Using a mass spec-based proteomic analysis of exosomes from breast cancer cells (MDA-MB-231), fibroblasts (HDF and NIH/3T3), and normal cells (MCF10A and E10), the researchers looked for proteins specific to cancer exosomes that would let them isolate these vesicles. They identified 48 such proteins, ultimately honing in on GPC1, a cell surface proteoglycan that they verified via immunoblotting and IG-TEM was found only in cancer exosomes.

Kalluri and his colleagues began their analysis in breast cancer cells, but as they began screening GPC1 against other cell types they found that, in fact, pancreatic cancer cell lines generated exosomes with higher amounts of GPC1 than breast cancer cell lines.

As they demonstrated in the Nature study, breast cancer can be detected by measuring GPC1-positive exosomes, but not with the accuracy the marker demonstrated in pancreatic cancer.

"So we diverted out attention to look at pancreatic cancer," Kalluri said, noting that larger-scale studies in breast cancer that took into account different subtypes and stages of the disease might find particular forms of the cancer where GPC1 performs particularly well.

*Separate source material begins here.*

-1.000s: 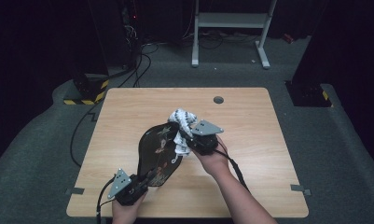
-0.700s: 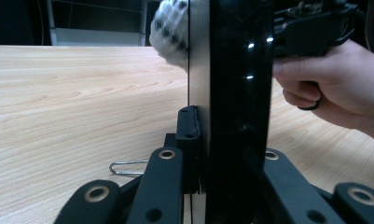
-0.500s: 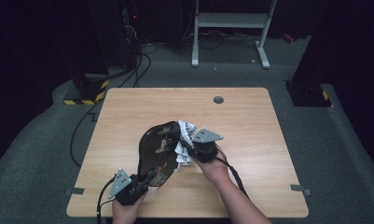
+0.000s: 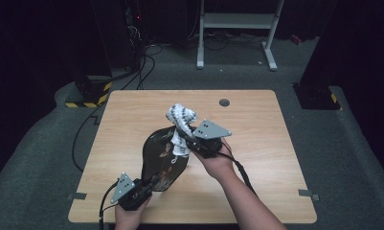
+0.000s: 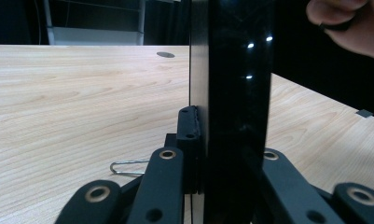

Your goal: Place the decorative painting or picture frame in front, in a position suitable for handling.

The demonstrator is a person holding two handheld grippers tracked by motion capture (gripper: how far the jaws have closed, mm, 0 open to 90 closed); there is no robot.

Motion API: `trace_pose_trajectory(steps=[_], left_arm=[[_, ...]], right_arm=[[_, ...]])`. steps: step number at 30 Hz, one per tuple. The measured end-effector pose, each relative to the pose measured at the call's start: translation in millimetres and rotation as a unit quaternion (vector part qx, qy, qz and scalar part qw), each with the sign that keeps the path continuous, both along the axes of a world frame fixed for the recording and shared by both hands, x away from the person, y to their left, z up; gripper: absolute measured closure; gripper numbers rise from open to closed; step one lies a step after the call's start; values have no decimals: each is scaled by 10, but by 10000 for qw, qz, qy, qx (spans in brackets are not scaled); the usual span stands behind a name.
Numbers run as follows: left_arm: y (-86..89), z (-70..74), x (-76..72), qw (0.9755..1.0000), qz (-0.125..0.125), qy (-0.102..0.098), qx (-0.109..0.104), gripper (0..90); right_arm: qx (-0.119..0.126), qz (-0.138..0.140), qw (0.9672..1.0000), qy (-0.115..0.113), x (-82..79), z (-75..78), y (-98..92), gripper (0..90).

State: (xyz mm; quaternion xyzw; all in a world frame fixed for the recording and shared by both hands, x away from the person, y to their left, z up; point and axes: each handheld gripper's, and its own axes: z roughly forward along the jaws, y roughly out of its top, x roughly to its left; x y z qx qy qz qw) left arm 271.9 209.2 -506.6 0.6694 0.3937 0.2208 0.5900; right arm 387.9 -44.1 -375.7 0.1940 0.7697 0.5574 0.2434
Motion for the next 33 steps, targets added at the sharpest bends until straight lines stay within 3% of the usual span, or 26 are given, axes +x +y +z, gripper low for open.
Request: trace_pose_trajectory(steps=[4, 8, 14, 21, 24, 31, 33], left_arm=[[2, 0, 0, 10000, -3, 13, -3, 798], [1, -1, -1, 10000, -4, 13, -6, 797], [-1, -2, 1, 10000, -5, -2, -8, 796], [-8, -2, -1, 10000, 2, 8, -5, 796], [-8, -4, -2, 10000, 2, -6, 4, 796], [-1, -11, -8, 10000, 13, 1, -1, 795], [2, -12, -9, 10000, 11, 9, -5, 797]], right_arm=[[-64, 107, 9998, -121, -83, 33, 65, 755], [-204, -79, 9998, -35, 4, -19, 12, 754], [-256, -301, 9981, 473, 209, -261, -147, 752], [-719, -339, 9887, 1272, 218, -899, -168, 750], [-722, -387, 9835, 1611, 225, -1077, -208, 751], [-1111, -158, 9662, 2320, 197, -1440, -159, 753], [-1086, -113, 9657, 2356, 177, -1477, -157, 753]])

In pancreatic cancer, the researchers found that GPC1-positive exosomes could with 100 percent accuracy distinguish between patients with stage I-IV pancreatic cancer from healthy donors and patients with benign pancreatic diseases. They also found that GPC1-positive exosome levels correlated with metastatic disease burden, with levels higher in patients with distant metastatic disease than in patients with metastases restricted to the lymph nodes and patients with no metastases. They also found a decrease in patient GPC1 levels after surgical resection.

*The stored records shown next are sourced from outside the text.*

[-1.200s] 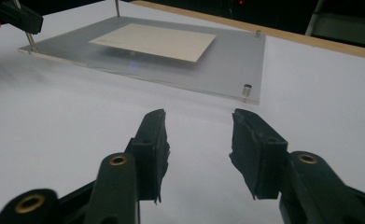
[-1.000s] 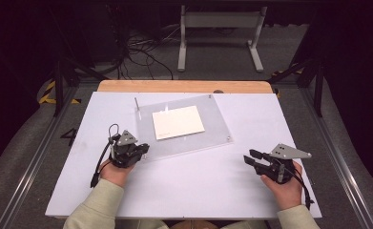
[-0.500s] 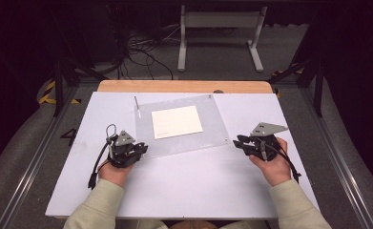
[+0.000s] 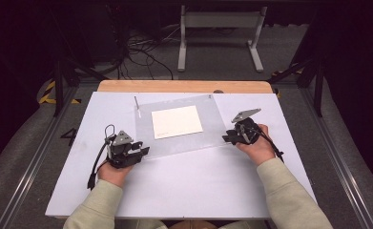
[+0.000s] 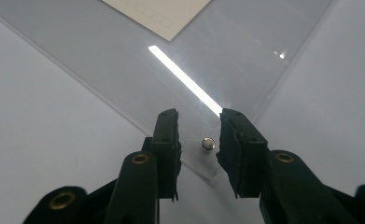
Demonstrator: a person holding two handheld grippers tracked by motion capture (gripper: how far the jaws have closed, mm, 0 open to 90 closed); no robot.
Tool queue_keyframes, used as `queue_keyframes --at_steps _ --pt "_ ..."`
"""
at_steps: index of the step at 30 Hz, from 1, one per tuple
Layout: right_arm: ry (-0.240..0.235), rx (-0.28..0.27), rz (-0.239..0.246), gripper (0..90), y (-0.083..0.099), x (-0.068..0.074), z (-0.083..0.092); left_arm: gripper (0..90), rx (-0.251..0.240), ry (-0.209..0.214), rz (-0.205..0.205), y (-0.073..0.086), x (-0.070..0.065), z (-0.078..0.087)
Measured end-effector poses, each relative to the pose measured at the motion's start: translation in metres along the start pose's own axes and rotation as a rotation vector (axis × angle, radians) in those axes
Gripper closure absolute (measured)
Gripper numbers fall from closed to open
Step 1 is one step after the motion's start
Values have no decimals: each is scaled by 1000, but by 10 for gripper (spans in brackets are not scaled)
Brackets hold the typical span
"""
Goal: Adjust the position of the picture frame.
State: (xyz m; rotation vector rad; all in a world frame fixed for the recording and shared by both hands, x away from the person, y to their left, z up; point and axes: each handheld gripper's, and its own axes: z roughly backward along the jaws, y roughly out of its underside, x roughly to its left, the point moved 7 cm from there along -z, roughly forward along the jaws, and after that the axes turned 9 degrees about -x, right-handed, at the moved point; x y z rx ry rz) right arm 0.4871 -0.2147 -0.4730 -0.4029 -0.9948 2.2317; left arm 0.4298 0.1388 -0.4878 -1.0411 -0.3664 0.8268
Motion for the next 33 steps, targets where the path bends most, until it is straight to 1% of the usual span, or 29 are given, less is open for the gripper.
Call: queue_keyframes --at_steps 1,2,5,7,9,10,12,14,15,16,17,18,20,21,24,25,26,27,28,30,31,33 --pt "0 8 -14 681 2 -2 -3 590 -7 3 9 -1 0 0" --pt "0 16 -21 687 4 -3 -5 588 -11 2 5 -1 2 1" --pt "0 26 -34 701 7 -8 -9 585 -18 4 20 -1 3 2" --pt "-4 29 -36 739 9 -9 -12 586 -18 8 21 -1 2 2" --pt "-9 25 -26 788 9 -8 -12 587 -18 8 19 -2 2 2" --pt "-13 25 -13 821 8 -7 -13 589 -17 8 22 -2 2 2" --pt "-6 28 8 829 8 -6 -13 590 -20 6 18 -2 3 2" --pt "-1 29 33 830 8 -6 -13 590 -22 9 21 -2 3 3" --pt "0 30 36 830 8 -5 -13 589 -22 9 25 -3 3 3" --pt "-22 32 46 830 9 -1 -12 580 -37 5 28 -5 5 7" --pt "-42 34 55 830 10 2 -11 569 -37 5 28 -5 5 7" --pt "-42 34 55 830 10 2 -11 569 -46 7 39 -7 6 9" --pt "-92 40 74 829 13 12 -8 551 -65 -4 44 -9 10 15" --pt "-121 43 94 829 14 19 -6 537 -68 -4 48 -9 12 17" --pt "-157 57 155 829 18 38 -2 506 -75 -19 65 -8 18 22" --pt "-166 58 165 829 19 43 0 499 -78 -18 74 -7 21 24" --pt "-188 53 183 829 21 51 1 492 -83 -19 84 -7 22 25" --pt "-200 49 193 829 22 56 2 484 -87 -20 92 -6 24 27" --pt "-220 42 209 829 24 65 3 478 -86 -22 87 -5 25 29" --pt "-255 28 221 829 27 81 6 466 -79 -20 89 -3 28 31" --pt "-266 24 223 829 28 85 6 460 -79 -18 94 -2 28 32" --pt "-288 15 219 829 30 98 8 454 -74 -12 88 1 29 35"
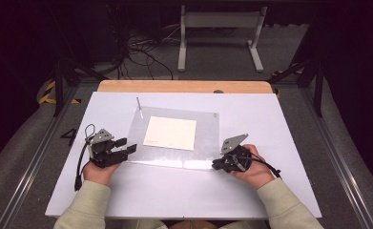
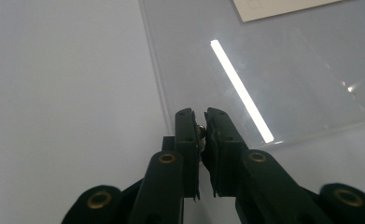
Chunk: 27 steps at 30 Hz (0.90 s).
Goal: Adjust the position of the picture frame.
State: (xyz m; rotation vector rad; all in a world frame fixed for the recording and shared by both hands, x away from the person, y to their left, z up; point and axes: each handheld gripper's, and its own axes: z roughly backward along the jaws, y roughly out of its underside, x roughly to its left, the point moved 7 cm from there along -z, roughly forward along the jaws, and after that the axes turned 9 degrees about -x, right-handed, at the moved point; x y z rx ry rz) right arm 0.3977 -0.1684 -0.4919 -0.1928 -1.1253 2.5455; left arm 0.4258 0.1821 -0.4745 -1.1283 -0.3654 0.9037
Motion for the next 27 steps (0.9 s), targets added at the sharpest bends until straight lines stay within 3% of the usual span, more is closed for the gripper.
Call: queue_keyframes --at_steps 2,5,8,10,12,15,19,20,21,22,24,26,27 --pt "-16 -10 4 830 -1 11 -2 452 0 -1 0 2 1 4" --pt "-61 -28 17 832 -3 35 -8 447 11 -42 -19 4 6 8" --pt "-99 -41 19 833 -6 55 -13 449 18 -66 -6 7 12 15" --pt "-140 -42 43 832 -8 71 -17 454 22 -78 6 9 15 18" --pt "-151 -33 76 831 -11 80 -20 459 32 -92 12 12 18 21" --pt "-140 -27 102 830 -13 85 -21 473 47 -108 20 16 22 26" --pt "-159 -40 80 830 -12 84 -22 616 72 -131 17 19 23 28" --pt "-159 -40 80 830 -12 84 -22 616 84 -152 0 20 25 27" --pt "-162 -42 76 830 -12 84 -21 681 104 -184 -16 21 27 28" --pt "-160 -44 80 829 -12 84 -22 831 100 -201 -7 21 30 28" --pt "-164 -47 75 829 -12 84 -22 831 106 -199 -4 21 31 28" --pt "-157 -50 85 829 -12 84 -22 843 105 -235 -45 18 29 27" --pt "-152 -53 85 829 -12 85 -23 845 100 -239 -43 15 29 26"
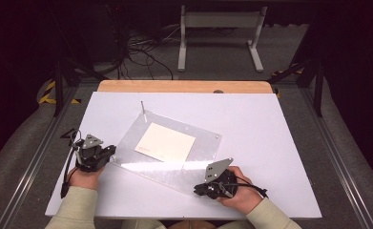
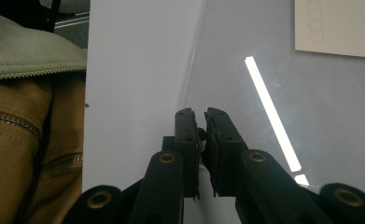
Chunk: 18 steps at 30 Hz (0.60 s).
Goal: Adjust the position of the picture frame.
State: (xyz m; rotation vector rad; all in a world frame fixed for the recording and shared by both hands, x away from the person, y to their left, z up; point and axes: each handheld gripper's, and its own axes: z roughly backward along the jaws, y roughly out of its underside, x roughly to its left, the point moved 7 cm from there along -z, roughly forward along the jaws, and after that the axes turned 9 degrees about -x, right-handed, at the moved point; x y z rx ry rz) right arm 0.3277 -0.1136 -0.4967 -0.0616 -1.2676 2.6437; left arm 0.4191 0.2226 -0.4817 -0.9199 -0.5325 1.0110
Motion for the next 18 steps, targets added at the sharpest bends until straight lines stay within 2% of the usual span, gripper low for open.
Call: queue_keyframes --at_steps 6,9,13,16,18 --pt "1 -4 24 830 -1 6 -3 841 -20 -41 2 -21 -4 -12" --pt "8 -2 33 830 -1 9 -3 837 -46 -51 -22 -39 -9 -18" --pt "13 -3 41 829 -1 12 -4 833 -82 -49 -53 -65 -18 -35" --pt "14 -12 37 829 -1 12 -4 824 -98 -23 -43 -78 -23 -51" --pt "8 -21 32 829 -1 13 -4 821 -89 -11 -46 -86 -27 -65"
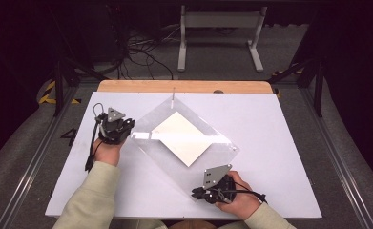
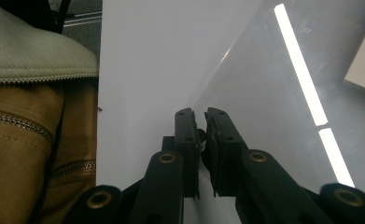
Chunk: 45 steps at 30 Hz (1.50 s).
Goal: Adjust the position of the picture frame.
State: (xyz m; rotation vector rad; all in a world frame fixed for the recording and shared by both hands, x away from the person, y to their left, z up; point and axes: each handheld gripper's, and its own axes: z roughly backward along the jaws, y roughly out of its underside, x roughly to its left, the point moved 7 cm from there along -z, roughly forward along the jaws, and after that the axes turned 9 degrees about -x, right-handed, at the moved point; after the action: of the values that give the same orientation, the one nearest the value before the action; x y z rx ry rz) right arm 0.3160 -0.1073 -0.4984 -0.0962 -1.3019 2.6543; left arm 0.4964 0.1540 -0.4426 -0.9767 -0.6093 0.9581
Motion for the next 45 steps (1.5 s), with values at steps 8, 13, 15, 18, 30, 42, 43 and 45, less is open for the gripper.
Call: queue_keyframes --at_steps 8,13,15,18,30,42,43,45 --pt "25 -1 11 830 -1 2 -2 827 18 17 9 -8 -17 -53" --pt "32 -6 15 830 -2 3 -3 833 28 37 39 -1 -23 -75" --pt "30 -10 10 831 -3 3 -4 831 20 58 57 2 -24 -80" --pt "25 -17 -11 819 -3 2 -5 700 -3 125 79 0 -26 -77" --pt "309 -153 -237 723 11 -65 86 415 -126 261 16 19 -45 13" --pt "527 -71 -417 701 76 -108 129 364 -53 398 -26 44 -72 37" --pt "532 -65 -423 702 80 -109 130 364 -42 402 -26 47 -73 38" --pt "539 -50 -429 713 86 -112 130 363 -32 406 -46 50 -74 39"
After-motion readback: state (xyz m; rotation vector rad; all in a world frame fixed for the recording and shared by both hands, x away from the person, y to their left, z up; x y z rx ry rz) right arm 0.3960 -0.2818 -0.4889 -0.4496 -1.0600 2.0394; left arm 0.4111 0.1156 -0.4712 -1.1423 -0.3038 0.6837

Additionally, using mouse models, they found GPC1 levels correlated with cancer growth and, in fact, enabled the detection of cancer before the appearance of MRI detectable masses.

The findings, Kalluri said, suggest that GPC1-positive exosomes could provide a significant improvement over existing pancreatic cancer biomarkers like the protein carbohydrate antigen 19-9 (CA19-9), which is less sensitive and also struggles to distinguish between cancer and benign pancreatic disease. Pancreatic cancer has poor outcomes in large part because the disease is often detected only in its late stages. A marker like GPC1 capable of accurate early detection could improve patient survival by allowing for surgery before the disease has spread, Kalluri said.

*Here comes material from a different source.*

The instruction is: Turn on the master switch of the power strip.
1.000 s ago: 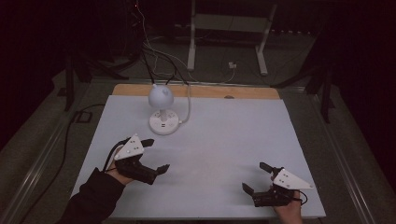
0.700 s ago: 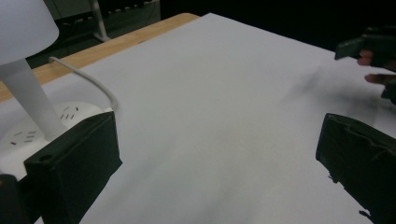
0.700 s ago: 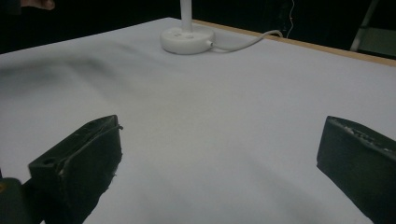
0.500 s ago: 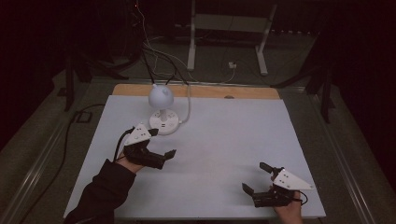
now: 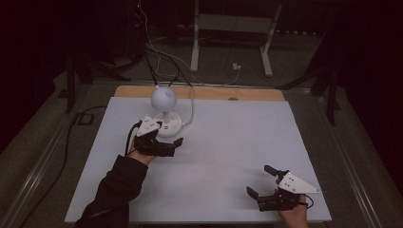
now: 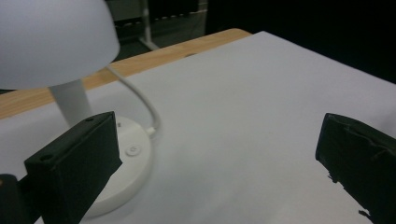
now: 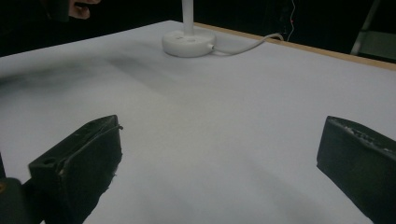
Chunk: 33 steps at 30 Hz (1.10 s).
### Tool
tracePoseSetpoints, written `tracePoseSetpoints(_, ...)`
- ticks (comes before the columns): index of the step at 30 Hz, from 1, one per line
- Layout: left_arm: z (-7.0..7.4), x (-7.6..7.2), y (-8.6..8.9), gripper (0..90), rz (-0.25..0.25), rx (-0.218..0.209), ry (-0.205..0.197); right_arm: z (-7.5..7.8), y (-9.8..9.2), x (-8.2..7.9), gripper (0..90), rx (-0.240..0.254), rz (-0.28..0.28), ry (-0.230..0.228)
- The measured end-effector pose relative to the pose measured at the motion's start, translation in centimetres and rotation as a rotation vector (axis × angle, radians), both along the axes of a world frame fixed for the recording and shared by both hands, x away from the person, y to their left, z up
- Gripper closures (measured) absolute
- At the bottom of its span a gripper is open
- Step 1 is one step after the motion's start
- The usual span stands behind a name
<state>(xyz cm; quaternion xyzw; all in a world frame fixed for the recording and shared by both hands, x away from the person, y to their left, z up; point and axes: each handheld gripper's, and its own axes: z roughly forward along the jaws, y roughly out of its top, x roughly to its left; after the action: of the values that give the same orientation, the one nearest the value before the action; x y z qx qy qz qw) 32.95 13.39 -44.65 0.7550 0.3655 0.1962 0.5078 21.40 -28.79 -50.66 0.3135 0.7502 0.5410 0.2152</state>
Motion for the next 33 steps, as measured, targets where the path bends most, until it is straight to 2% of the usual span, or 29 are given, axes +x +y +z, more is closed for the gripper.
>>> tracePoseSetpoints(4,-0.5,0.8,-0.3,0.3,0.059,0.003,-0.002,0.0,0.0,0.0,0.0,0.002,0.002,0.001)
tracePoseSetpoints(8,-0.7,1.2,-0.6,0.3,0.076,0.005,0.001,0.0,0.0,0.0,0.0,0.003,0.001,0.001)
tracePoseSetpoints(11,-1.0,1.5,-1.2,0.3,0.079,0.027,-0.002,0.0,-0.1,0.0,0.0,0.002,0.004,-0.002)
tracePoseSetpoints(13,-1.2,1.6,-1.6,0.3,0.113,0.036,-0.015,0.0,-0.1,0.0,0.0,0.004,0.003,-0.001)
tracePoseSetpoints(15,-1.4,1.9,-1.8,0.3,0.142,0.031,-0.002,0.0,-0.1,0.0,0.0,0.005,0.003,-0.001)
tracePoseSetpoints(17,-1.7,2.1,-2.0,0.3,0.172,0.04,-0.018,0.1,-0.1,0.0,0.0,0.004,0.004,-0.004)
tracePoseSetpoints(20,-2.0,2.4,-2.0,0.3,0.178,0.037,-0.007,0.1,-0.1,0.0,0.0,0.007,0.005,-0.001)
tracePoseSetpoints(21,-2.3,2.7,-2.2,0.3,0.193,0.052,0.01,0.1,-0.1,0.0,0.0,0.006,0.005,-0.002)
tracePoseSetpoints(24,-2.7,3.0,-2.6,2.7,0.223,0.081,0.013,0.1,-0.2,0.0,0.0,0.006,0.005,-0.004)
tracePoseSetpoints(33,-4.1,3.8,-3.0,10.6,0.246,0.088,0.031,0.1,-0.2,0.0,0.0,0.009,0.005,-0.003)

Beyond that, the GPC1-positive exosomes contain a wealth of other molecular information that could prove useful in treating the disease, he noted. For instance, in the Nature paper, the researchers found that they were able to match KRAS driver mutations present in these exosomes to KRAS mutations present in the patient tumor itself.

"This is not a biomarker that ends its utility once you detect [the cancer]," Kalluri said. "Once you detect [the GPC1-positive exosome], you can isolate it. And now the exosome has nucleic acids, proteins, microRNA, and all of those things that will help us learn what stage the cancer is and what mutations it has collected. So we think that the detection of cancer exosomes is a beginning of the value of the biomarker."

He said that he and his colleagues are planning a larger study for the marker and also hope that publication of their findings will inspire other groups to take up further validation efforts including studies comparing it head-to-head with CA19-9.

Kalluri predicted that clinicians would be able to begin using the marker in the relatively near future. "I don't think it will take years to get this into practice," he said, adding that he and his colleagues are with MD Anderson exploring options for commercial development of the marker, but they have no firms plans yet.